Macron is to present measures based on the analysis of nationwide debates held to find a way of ending a social crisis that has lasted nearly five months.
Interior ministry figures put the number of demonstrators at 31,000 which would represent an increase on last week, when 22,300 were said to have turned out nationwide.
In Paris the numbers were 5,000 on Saturday and 3,500 last week, though protest organisers say all the official figures are seriously underestimated.
“Great National Debate, great blabla,” and “Macron, we expect nothing from your announcements” read banners carried by protestors in Paris, where police backed up by a new law made 15 arrests and 5,885 identity checks, according to the local prefecture.
Demonstrators were barred from the Champs-Elysees avenue, the site of widespread violence during previous protests.
Toulouse, southern France, was the movement's “capital” on Saturday, and the city where tension appeared to have risen the highest, with police firing tear gas and stun grenades, and protestors setting fire to construction equipment and a van.
Protestors clash with police in Toulouse. Photo: AFP
Smaller protests took place in Bordeaux and Montpellier, southern France.
They were the first since Macron signed into law legislation that gave security forces greater powers at demonstrations but which opponents claimed violated civil liberties.

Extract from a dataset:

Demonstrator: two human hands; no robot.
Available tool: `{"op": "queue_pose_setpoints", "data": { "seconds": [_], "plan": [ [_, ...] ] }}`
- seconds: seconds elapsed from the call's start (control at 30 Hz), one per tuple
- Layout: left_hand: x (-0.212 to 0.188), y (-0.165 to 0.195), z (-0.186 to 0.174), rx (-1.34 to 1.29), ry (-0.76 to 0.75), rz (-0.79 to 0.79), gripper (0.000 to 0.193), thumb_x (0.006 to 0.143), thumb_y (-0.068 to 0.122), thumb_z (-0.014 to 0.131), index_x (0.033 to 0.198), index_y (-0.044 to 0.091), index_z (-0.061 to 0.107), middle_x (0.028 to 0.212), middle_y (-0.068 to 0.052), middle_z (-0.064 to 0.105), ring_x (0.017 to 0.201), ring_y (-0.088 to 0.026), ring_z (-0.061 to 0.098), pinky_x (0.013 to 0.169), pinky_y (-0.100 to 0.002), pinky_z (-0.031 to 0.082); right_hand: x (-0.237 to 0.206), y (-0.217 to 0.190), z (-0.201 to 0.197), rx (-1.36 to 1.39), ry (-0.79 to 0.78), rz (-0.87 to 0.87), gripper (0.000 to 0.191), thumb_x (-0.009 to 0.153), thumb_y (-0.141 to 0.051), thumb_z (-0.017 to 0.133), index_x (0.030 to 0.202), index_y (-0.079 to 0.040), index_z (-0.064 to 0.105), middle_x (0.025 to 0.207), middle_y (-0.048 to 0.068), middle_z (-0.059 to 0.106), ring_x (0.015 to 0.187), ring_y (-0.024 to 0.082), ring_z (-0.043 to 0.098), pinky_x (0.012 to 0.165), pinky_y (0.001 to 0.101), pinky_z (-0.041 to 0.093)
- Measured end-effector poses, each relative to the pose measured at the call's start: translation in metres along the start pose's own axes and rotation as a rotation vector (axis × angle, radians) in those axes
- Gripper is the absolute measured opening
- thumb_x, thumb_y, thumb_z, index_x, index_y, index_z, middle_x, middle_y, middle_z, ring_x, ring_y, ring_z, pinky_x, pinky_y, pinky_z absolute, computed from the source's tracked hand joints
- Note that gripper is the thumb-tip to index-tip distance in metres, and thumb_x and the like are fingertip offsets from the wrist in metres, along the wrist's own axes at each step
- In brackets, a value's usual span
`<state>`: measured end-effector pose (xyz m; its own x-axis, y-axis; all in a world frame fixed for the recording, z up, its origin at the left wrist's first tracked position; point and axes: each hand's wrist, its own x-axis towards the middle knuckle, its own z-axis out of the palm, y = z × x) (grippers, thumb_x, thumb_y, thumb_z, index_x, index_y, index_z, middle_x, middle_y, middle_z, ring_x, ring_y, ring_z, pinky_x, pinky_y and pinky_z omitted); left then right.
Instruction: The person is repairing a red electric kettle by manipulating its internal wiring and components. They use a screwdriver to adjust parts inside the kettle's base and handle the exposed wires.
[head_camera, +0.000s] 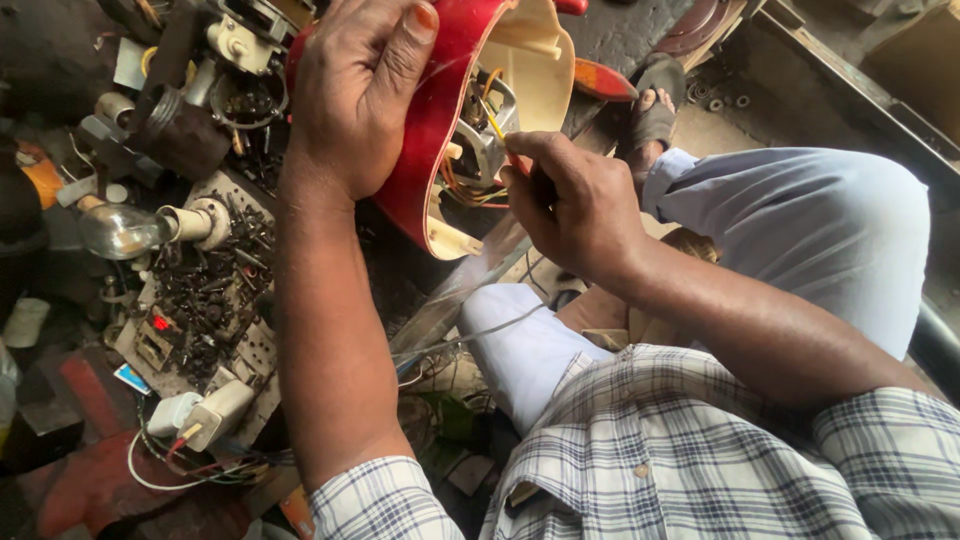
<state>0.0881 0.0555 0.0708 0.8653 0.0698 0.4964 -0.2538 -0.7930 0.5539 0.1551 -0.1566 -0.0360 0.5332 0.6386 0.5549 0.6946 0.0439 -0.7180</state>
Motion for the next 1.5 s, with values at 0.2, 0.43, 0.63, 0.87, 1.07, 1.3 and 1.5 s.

One measure banned protestors from covering their faces, but France's Constitutional Council, its highest constitutional authority, refused this month to give its green light to one of the most contentious parts of the
It would have given the authorities the power to ban from demonstrations any individual “posing a particularly serious threat to public order”.
The “yellow vest” movement is now targeting April 20th as the date on which they are to respond to Macron's measures, which are expected to be announced in the coming days.
In response to deep dissatisfaction with higher fuel taxes that have since been scrapped, the president might announce an income tax cut or a plan to align pension payment increases with inflation.
Other more symbolic measures might include a reform of the elite ENA school of administration, or an end to certain advantages enjoyed by former presidents and ministers.